An award-winning San Francisco Chronicle reporter, William E. Wallace retired early from a 26-year career to be a full-time novelist and short story writer. His books Dead Heat with the Reaper (2015) and Hangman's Dozen (2016) were released by All Due Respect, and his short stories appeared in numerous online magazines such as Shotgun Honey, Out of the Gutter, Over my Dead Body, Dead Guns, Spinetingler, and Dark Corners Pulp.
The gun dealer told Nick McCoy the Colt Detective Special he was buying weighed only 21 ounces, but wedged into Nick's waistband, it might as well have been 50 pounds.
McCoy had wiped the pistol down with a dry cloth after cleaning and oiling it but it still had a glassy sheen and seemed to slide greasily between his fingers. As he walked through the door of Louie's Tavern, he had a nightmare vision of pulling the snub-nosed revolver, pointing it in the bartender's face and having it slip from his hand and clatter on the floor.

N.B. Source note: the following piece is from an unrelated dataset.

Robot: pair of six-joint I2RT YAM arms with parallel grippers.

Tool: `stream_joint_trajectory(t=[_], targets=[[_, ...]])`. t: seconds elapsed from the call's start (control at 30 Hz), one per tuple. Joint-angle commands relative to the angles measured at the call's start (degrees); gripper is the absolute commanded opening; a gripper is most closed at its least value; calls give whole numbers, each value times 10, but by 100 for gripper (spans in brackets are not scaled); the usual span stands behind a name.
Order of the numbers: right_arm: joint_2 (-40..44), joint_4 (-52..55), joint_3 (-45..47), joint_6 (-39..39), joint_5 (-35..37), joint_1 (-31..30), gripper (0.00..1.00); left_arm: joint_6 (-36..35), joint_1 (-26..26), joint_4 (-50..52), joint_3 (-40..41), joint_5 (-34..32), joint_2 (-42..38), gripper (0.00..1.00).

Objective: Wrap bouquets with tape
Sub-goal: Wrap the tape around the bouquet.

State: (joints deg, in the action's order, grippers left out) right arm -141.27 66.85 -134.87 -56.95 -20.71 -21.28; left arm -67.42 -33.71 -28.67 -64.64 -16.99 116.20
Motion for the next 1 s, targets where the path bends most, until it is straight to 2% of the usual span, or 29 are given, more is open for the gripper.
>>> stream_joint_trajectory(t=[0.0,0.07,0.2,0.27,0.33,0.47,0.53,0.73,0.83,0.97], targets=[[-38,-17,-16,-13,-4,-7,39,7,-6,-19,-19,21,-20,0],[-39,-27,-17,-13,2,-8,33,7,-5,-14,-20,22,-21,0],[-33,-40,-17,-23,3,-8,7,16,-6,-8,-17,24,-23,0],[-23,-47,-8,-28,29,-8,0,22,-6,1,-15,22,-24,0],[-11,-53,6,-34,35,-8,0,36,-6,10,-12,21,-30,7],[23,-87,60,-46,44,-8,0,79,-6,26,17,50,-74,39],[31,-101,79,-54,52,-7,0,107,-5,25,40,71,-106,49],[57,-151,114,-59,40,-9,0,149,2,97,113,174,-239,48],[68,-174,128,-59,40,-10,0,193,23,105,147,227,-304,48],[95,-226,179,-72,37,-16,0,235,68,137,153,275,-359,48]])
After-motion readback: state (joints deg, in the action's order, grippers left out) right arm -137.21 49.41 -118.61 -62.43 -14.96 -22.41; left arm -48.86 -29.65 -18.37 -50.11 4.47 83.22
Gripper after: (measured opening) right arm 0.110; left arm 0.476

In two decades as a professional crook, this was the first time Nick had carried a gun. It made him nervous.
He shook himself to ditch his jitters. It didn't make sense to get a case of nerves before he actually hit the joint.
By trade, McCoy was what people used to call a second-story man: a burglar who broke into upstairs apartments, often without leaving a trace. He considered himself an aristocrat among criminals; the take was often small but the chances of detection were minute and there was no violence involved.
Nick, who stood five-eight in shoes and weighed 135 pounds, hated violence. Whenever a fight occurred, he somehow managed to be the one taken to the emergency room. It seemed he'd been avoiding thugs and roughnecks all his life, so when he decided to become an outlaw, doing the second-story thing made sense.
Unfortunately, two years ago Nick broke his legs and hip when he slipped and fell from a window ledge. The accident had ruined him as a second story man: his painful hip, which was held together by pins, still made him limp. The plunge had made him too unsteady to stand on a chair and change a light bulb, let alone climb through a stranger's window more than a story off the ground.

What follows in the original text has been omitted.